L'Empire ottoman a contrôlé une grande partie du nord du Yémen jusqu'à son retrait en 1918, laissant place au royaume mutawakkilite du Yémen dirigé par l'imam Yahya. Pendant ce temps, le Sud était sous domination britannique, centrée autour du port stratégique d'Aden, un carrefour du commerce international.
Guerre civile et implication de l'Égypte
En 1962, un coup d'État militaire au Nord a mis fin à la monarchie mutawakkilite, établissant la République arabe du Yémen. Cette révolution, inspirée par le nassérisme, a déclenché une guerre civile entre royalistes soutenus par l'Arabie saoudite et républicains appuyés par l'Égypte de Nasser.
L'épisode est souvent qualifié de "Vietnam de Nasser" en raison de l'enlisement égyptien et des lourdes pertes subies.

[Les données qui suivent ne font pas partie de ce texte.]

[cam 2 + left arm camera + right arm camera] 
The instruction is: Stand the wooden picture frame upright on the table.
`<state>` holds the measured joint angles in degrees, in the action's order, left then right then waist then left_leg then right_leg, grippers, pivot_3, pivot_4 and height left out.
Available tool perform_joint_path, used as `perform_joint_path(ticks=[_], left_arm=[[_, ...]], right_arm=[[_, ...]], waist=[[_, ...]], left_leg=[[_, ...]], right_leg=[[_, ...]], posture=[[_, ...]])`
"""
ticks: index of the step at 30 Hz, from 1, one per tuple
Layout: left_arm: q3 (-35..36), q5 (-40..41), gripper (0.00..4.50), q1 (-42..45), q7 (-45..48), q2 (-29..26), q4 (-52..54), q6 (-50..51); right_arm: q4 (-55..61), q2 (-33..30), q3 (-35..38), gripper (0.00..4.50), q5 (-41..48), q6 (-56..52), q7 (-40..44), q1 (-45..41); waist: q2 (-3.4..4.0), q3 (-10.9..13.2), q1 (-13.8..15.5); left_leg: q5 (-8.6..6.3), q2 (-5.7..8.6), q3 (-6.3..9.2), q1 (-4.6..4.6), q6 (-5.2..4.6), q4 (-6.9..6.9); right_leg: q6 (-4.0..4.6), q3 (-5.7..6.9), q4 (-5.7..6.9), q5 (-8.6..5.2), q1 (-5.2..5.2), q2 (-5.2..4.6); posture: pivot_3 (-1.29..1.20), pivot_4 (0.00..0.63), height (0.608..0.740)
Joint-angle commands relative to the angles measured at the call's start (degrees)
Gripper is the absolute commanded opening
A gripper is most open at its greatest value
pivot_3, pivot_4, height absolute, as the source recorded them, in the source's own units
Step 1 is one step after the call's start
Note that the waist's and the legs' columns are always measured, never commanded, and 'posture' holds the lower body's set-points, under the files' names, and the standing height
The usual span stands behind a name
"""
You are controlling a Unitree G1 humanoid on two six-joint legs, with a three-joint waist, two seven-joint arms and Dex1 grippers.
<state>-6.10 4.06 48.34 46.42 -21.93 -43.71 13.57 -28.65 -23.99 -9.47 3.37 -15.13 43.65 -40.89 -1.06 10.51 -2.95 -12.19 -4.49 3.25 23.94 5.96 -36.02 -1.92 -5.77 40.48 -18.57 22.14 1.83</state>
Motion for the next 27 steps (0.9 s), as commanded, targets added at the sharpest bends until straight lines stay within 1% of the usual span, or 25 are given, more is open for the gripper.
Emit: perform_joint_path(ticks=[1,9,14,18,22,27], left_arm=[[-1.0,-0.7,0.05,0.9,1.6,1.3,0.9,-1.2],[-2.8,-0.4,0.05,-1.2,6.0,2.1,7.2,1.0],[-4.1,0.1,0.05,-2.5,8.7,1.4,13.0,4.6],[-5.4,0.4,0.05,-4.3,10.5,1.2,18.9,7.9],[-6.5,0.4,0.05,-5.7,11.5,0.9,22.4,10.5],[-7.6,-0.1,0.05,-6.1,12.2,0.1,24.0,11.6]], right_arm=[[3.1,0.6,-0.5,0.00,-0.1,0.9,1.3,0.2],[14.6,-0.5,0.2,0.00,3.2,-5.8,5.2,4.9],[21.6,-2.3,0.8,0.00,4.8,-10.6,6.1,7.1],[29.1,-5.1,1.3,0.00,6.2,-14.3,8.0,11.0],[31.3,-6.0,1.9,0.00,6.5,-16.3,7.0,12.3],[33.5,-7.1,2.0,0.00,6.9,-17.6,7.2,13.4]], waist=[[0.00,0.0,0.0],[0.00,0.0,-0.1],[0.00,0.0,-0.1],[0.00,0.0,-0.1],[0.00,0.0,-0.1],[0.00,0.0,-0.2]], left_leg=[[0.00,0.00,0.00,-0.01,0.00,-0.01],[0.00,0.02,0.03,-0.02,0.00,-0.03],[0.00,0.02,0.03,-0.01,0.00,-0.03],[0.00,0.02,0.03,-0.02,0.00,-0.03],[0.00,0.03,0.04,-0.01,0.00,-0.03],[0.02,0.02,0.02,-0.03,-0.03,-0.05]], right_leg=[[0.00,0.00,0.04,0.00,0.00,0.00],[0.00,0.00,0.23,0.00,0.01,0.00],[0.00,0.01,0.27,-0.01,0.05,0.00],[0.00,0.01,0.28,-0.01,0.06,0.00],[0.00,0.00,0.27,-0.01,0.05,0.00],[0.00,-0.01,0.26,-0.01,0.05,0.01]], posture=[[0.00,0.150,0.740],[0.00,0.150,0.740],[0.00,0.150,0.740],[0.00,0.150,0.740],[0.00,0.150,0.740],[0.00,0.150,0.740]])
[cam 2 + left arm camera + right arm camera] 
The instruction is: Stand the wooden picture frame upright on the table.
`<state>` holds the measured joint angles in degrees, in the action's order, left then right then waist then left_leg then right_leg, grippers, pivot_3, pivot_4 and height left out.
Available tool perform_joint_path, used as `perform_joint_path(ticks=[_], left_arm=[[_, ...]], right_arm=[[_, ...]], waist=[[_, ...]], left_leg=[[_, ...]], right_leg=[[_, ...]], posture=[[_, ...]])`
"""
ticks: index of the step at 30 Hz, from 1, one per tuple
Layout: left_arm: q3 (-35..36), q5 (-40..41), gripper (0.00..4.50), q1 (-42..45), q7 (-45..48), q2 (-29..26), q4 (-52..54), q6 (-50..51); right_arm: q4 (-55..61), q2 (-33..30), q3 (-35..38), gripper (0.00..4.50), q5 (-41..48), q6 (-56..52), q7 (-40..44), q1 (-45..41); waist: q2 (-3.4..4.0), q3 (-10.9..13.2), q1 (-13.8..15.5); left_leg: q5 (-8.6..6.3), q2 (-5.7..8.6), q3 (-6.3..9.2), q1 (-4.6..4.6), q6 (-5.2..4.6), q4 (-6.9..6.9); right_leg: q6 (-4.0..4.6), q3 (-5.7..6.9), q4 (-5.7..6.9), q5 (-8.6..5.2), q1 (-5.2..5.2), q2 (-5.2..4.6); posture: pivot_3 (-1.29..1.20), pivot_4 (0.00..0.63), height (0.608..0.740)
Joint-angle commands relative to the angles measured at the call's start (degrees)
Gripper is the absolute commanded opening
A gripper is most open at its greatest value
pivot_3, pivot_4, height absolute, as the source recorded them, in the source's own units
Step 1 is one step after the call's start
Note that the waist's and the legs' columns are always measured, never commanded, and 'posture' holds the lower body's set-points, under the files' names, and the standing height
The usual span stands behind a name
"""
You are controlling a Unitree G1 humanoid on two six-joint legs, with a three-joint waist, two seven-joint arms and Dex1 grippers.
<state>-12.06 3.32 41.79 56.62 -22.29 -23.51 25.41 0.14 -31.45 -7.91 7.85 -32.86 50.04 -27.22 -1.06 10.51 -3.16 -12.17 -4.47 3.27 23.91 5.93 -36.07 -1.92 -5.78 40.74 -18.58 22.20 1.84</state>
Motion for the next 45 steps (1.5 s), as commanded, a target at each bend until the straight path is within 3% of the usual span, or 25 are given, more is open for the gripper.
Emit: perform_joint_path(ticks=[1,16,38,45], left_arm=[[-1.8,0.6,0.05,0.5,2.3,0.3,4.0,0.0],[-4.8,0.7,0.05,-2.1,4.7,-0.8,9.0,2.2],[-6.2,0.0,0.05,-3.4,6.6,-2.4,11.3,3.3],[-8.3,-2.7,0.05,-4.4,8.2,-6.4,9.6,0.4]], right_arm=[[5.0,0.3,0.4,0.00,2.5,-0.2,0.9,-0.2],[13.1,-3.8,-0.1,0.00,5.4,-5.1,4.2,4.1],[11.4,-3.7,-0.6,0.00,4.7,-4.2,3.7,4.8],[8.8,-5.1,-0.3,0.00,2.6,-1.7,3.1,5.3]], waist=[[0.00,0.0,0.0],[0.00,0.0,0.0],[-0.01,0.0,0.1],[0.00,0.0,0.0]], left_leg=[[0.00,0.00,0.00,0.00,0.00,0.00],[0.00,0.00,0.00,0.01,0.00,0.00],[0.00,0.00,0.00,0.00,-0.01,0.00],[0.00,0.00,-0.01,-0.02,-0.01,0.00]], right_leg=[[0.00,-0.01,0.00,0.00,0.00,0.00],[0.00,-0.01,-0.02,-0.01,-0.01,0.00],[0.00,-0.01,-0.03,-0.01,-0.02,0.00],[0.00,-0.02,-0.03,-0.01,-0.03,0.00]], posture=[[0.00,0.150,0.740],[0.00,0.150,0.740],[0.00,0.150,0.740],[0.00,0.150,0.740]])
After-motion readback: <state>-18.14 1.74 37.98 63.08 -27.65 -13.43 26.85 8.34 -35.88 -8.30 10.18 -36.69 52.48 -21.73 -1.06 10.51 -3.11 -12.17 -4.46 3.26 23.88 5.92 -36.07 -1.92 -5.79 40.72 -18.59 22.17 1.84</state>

Selon l'historien Fawaz Gerges, cette guerre a affaibli l'Égypte, contribuant à sa défaite contre Israël en 1967. Après le retrait égyptien et la mort de Nasser, la République arabe du Yémen a survécu, consolidant un régime militaire et autoritaire.
Indépendance du Sud
Au Sud, le départ des Britanniques en 1967 a mené à la création de la République démocratique populaire du Yémen, le seul État marxiste du monde arabe. Sous l'influence de l'URSS, Aden est devenu un bastion du socialisme révolutionnaire, réprimant toute opposition politique.
Les relations entre les deux Yémen étaient tendues, avec des affrontements armés réguliers, notamment en 1972 et 1979. L'unité semblait impossible, tant les différences idéologiques étaient profondes.
L'unification et ses limites
Avec la fin de la guerre froide et l'effondrement de l'URSS, le Sud a perdu son principal soutien. Dans un contexte de crise économique, les dirigeants sud-yéménites ont accepté une unification avec le Nord en 1990, sous l'égide du président Ali Abdallah Saleh. Cependant, cette unité s'est rapidement dégradée. Les Sudistes se sont sentis marginalisés par un pouvoir dominé par le Nord, provoquant une guerre civile en 1994. Le Nord a réprimé la tentative de sécession du Sud, instaurant un système centralisé qui continue d'alimenter la frustration des populations du Sud.
Un conflit toujours d'actualité
Aujourd'hui, les divisions entre le Nord et le Sud persistent. Le mouvement séparatiste du Sud, incarné par le Conseil de transition du Sud (CTS), revendique une autonomie voire une indépendance. Un acteur yéménite proche du CTS, interrogé par Al-Jazeera, déclarait récemment: "Nous ne voulons plus être sous la domination de Sanaa. Notre identité sudiste est différente et notre avenir doit être décidé par nous-mêmes." Cette position résume le sentiment prédominant chez de nombreux Sud-Yéménites. Parallèlement, la guerre entre le gouvernement reconnu internationalement et les Houthis au Nord complique davantage la situation. Les récents développements montrent l'impact des interventions extérieures, notamment l'influence des Émirats arabes unis au Sud et la montée en puissance des Houthis, soutenus par l'Iran. Ces dynamiques continuent d'aggraver la situation.
Comme l'explique l'expert Gregory D. Johnsen dans The Last Refuge: Yemen, Al-Qaeda, and America's War in Arabia, "le Yémen est un État fragile, dont les fractures historiques sont exacerbées par des ingérences extérieures et des crises internes non résolues".
L'histoire du Yémen montre que ses divisions ne sont pas seulement politiques, mais aussi ancrées dans des dynamiques historiques profondes. L'unification de 1990, loin d'être une solution définitive, a mis en évidence des fractures qui se répercutent encore aujourd'hui. Comprendre ces différences est essentiel pour saisir les enjeux actuels et envisager des solutions viables pour l'avenir du pays.